Gather all clothing and linens in the rooms and homes of anyone infected with scabies and wash them immediately in a washing machine with detergent. If possible, dry everything in a dryer on as high a heat as the clothing allows. Do the same with staff uniforms and personal clothing worn to work if scabies breaks out at a facility or institution.
Ask your dry cleaner if he will accept your non-water-washable clothes. While dry cleaning can kill scabies mites and their eggs, many dry cleaners will not take the risk of accepting infected clothing. Be ethical and always disclose.

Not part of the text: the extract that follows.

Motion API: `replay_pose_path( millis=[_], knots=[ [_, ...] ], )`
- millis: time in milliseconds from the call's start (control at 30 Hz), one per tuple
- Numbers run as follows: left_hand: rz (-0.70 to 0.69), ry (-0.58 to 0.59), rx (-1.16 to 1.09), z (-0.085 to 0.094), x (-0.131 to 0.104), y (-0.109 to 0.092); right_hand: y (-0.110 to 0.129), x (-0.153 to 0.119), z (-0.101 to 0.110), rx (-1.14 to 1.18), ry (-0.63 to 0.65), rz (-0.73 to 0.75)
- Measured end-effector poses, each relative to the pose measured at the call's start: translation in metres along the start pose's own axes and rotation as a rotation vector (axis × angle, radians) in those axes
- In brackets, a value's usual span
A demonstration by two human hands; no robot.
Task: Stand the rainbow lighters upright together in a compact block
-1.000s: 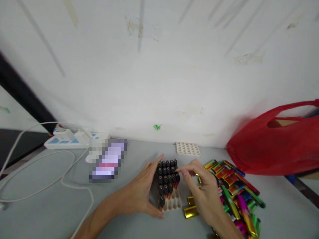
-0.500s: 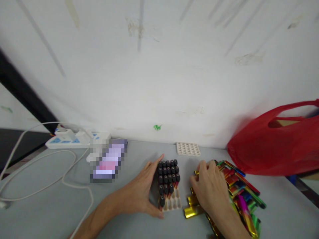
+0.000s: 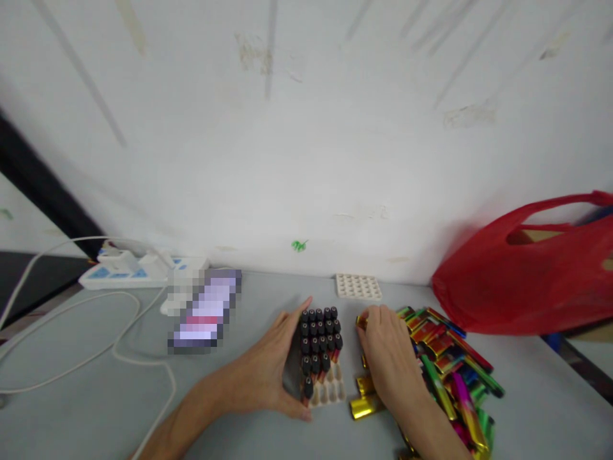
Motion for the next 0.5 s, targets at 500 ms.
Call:
replay_pose_path(
  millis=[500],
  knots=[
    [-0.04, -0.005, -0.119, 0.0, 0.001, 0.0, -0.009, 0.01, 0.018, 1.871, -0.575, -0.665]
  ],
)
Point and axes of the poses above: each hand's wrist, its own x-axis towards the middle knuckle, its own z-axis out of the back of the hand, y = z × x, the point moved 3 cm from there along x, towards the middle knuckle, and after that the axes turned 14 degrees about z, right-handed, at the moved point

Visit your physician to determine the correct scabies treatment for you. Most treatments are topical and several are safe for pregnant and nursing women. If you live with others, ensure that everyone gets treated -- even if they are asymptomatic. Scabies spreads quickly and the Centers for Disease Control strongly recommends everyone in a contact group undergo treatment as scabies has an incubation period before symptoms appear.
Apply Lindane or Permethrin 5 percent (brand name Elimite) in two treatments, spaced a week apart. These are the most common prescriptions. Permethrin comes only in cream form while Lindane also comes in lotion and shampoo forms.
Use Crotamiton (brand name Eurax) on your baby or young children if they are affected. This non-chemical treatment requires daily skin application for two to five days.
Take ivermectin (brand name Stromectol) if other treatments fail or your scabies advances to the point where it's crusted. Your doctor will likely use this only as a last resort, unless you have a complicating medical condition which makes topical treatment inadvisable.
Apply soothing lotions like Calamine and take antihistamines to soothe symptomatic skin. The redness and itch is a result of an allergic reaction people have to bugs burrowing in their skin. The allergic reaction will likely last for awhile after the scabies mites are eliminated.